Alrededor de 10.000 repositorios falsos en GitHub propagan troyanos

GitHub resultó inundado de repositorios falsos, que se hacen pasar por proyectos legítimos de desarrolladores y distribuyen troyanos mediante enlaces a archivos ZIP.
Una importante campaña maliciosa fue detectada por un desarrollador bajo el seudónimo Orchid. Encontró alrededor de 10 000 repositorios en GitHub que parecían proyectos independientes de distintos autores, pero funcionaban según el mismo esquema. Los atacantes copiaban repositorios nuevos de otros, conservaban el historial de cambios y la lista de colaboradores, y luego modificaban el archivo README añadiendo un enlace al archivo con contenido malicioso.
Orchid advirtió el problema después de que su propio proyecto fue copiado. En Google el repositorio original aparecía correctamente, pero en Bing, con la misma consulta, apareció un repositorio ajeno con el mismo nombre y la misma descripción. En su interior había una copia del proyecto, incluido el historial de cambios, pero en el README se había añadido un enlace a un archivo ZIP.
Según el desarrollador, los repositorios falsos no eran forks habituales de proyectos. Tenían distintos nombres, distintos propietarios y distintos colaboradores. El rasgo común era que volvían a modificar el README. En algunos casos los atacantes eliminaban un commit antiguo y, pasadas unas horas, añadían uno nuevo con el mismo título «Update README.md». Ya habían aparecido en la red mensajes sobre este esquema, y los desarrolladores se quejaban de la suplantación de sus proyectos. Orchid identificó alrededor de 40 000 repositorios sospechosos, de los cuales aproximadamente 10 000 coincidían completamente con el patrón observado.
El esquema malicioso giraba en torno a un archivo ZIP. Normalmente en su interior había un archivo por lotes de Windows, un ejecutable como loader.exe o luajit.exe, un archivo cualquiera con la extensión .txt o .cso y la biblioteca lua51.dll. Al comprobarse solo en VirusTotal el código malicioso podía no detectarse, pero el propio archivo descargado ya se clasificaba como troyano.

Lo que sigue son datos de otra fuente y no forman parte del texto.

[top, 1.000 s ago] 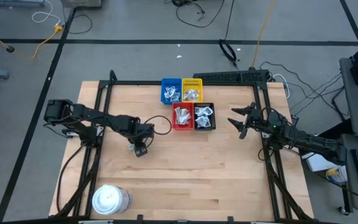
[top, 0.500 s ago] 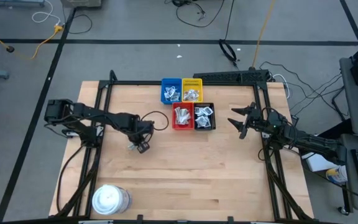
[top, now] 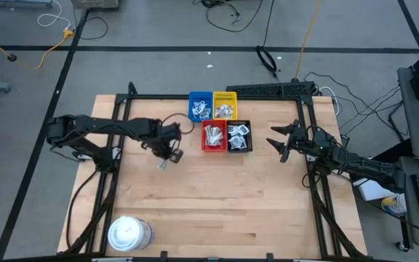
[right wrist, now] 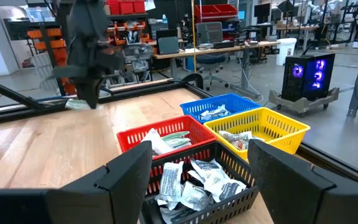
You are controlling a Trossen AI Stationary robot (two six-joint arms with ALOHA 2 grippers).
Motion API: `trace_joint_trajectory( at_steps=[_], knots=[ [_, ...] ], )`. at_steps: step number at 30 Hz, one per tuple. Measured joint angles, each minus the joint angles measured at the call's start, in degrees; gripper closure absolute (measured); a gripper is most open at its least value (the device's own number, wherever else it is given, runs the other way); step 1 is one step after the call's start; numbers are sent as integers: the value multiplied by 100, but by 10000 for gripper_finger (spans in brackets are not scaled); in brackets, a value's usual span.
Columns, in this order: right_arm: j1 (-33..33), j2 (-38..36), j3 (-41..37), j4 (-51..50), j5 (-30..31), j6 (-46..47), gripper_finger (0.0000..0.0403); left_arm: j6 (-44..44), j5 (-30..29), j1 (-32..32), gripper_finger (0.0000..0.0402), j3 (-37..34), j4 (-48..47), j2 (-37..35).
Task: Pick & Place First Aid Supplies
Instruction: Put the bandage pack into the red bin
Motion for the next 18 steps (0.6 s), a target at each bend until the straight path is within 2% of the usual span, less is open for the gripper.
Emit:
trace_joint_trajectory(
  at_steps=[5, 14, 18],
  knots=[
    [0, 0, 1, 0, -2, 2, 140, -560, 42, 224, 399, 419, -125, 0],
    [0, 0, 0, 0, -1, 2, 140, -1226, 72, 576, 400, 970, -1006, -2],
    [0, 0, 1, 0, 0, 2, 140, -1364, 71, 663, 400, 1182, -1026, 246]
  ],
)
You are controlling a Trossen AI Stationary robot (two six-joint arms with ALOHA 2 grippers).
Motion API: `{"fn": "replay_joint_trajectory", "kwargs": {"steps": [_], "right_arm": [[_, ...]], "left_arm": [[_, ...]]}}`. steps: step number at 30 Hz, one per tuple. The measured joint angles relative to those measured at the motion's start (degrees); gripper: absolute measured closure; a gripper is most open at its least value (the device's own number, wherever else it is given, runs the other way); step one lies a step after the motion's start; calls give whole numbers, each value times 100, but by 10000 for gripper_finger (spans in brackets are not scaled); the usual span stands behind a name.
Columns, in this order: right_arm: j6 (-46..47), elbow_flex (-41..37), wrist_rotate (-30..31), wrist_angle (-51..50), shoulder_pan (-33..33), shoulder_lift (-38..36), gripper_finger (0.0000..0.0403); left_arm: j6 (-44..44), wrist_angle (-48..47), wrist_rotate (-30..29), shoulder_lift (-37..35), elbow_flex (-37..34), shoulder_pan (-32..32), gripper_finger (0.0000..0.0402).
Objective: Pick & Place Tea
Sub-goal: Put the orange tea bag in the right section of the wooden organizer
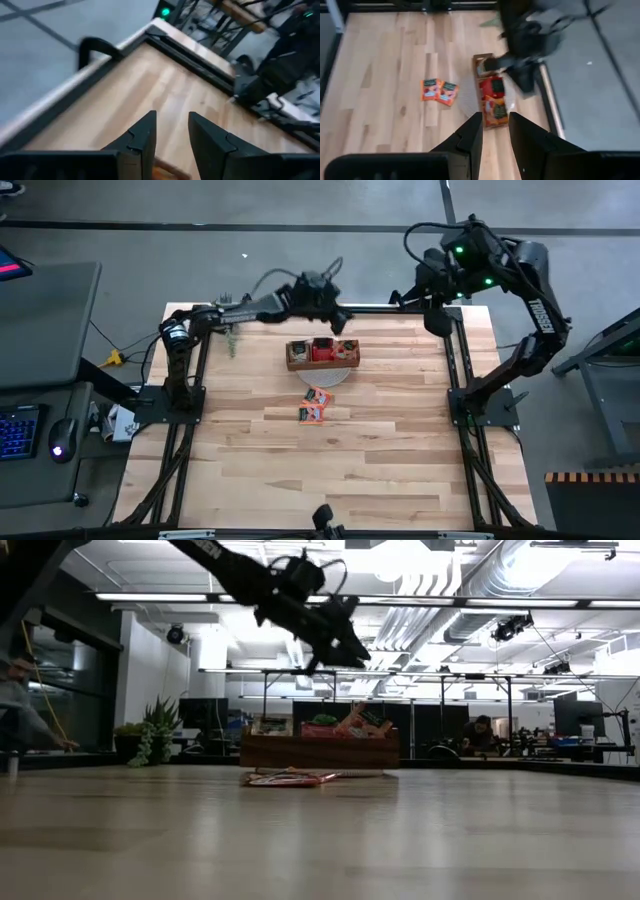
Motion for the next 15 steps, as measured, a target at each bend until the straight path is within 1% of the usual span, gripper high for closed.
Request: {"fn": "replay_joint_trajectory", "kwargs": {"steps": [3, 7, 9, 15], "right_arm": [[25, 0, -220, 0, 12, 183, 311], [40, 0, -204, 41, 22, 508, 311], [40, 0, -165, 121, 20, 662, 311], [11, -4, -136, 326, -28, 1169, 317]], "left_arm": [[452, -687, -25, -133, 523, 197, 307], [1022, -1778, -20, -498, 965, 516, 363], [1337, -2077, -34, -717, 1091, 632, 390], [2031, -3179, -212, -1644, 1090, 968, 399]]}}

Anteriormente una campaña similar fue descrita por la empresa HexaStrike. Sus especialistas encontraron 109 repositorios falsos y vincularon la actividad con la cadena maliciosa SmartLoader y StealC. Tras ejecutar el archivo por lotes en el equipo de la víctima se iniciaba el intérprete LuaJIT con un script ofuscado. A continuación el programa malicioso obtenía la dirección de la infraestructura de control a través de un contrato inteligente en la red Polygon y descargaba la siguiente fase del ataque.
Como resultado, en el dispositivo infectado podía llegar StealC, que roba datos. Ese troyano es capaz de sustraer carteras de criptomonedas, contraseñas, datos bancarios, archivos de navegadores, cuentas de correo electrónico, así como datos de Steam, Discord, Telegram y otros servicios.
Los repositorios falsos parecían convincentes porque conservaban el código fuente, el historial de cambios y los colaboradores de los proyectos originales. Según Orchid, los atacantes copiaban precisamente los repositorios nuevos para aparecer más rápido en los resultados de búsqueda por consultas poco frecuentes. Además, esos proyectos podían ser encontrados no solo por personas, sino también por agentes basados en inteligencia artificial que buscan dependencias o ejemplos de código y pueden acceder automáticamente al enlace malicioso.
El desarrollador notificó a GitHub sobre dos copias falsas de sus proyectos, pero, según él, hubo que esperar casi dos meses para que los repositorios se eliminaran. Tras publicar el script y la lista de repositorios maliciosos, GitHub empezó a borrar los proyectos detectados; sin embargo, Orchid afirma que la plataforma eliminó solo los repositorios que estaban directamente enumerados en la lista. Después de ejecutar el script de nuevo aparecieron nuevos hallazgos que, según el autor, no fueron eliminados con rapidez.
Parte de los repositorios falsos existieron durante meses, y algunos pudieron permanecer accesibles más de un año. Orchid considera que los 10 000 proyectos encontrados pueden ser solo una parte de la campaña, ya que su búsqueda estuvo limitada por el límite de la API de GitHub de 5 000 solicitudes por hora. La propia plataforma no tiene tales restricciones, por lo que GitHub puede comprobar todos los repositorios, encontrar archivos y ejecutables y luego escanearlos en busca de código malicioso.
Por el momento se desconoce quién está detrás del ataque. HexaStrike sugirió que la campaña la lleva a cabo un ciberdelincuente o un pequeño grupo con gestión centralizada. Esto lo indican la estructura idéntica de los README, las actualizaciones sincronizadas de los repositorios, las técnicas repetidas con las que cargaban el malware y la infraestructura común.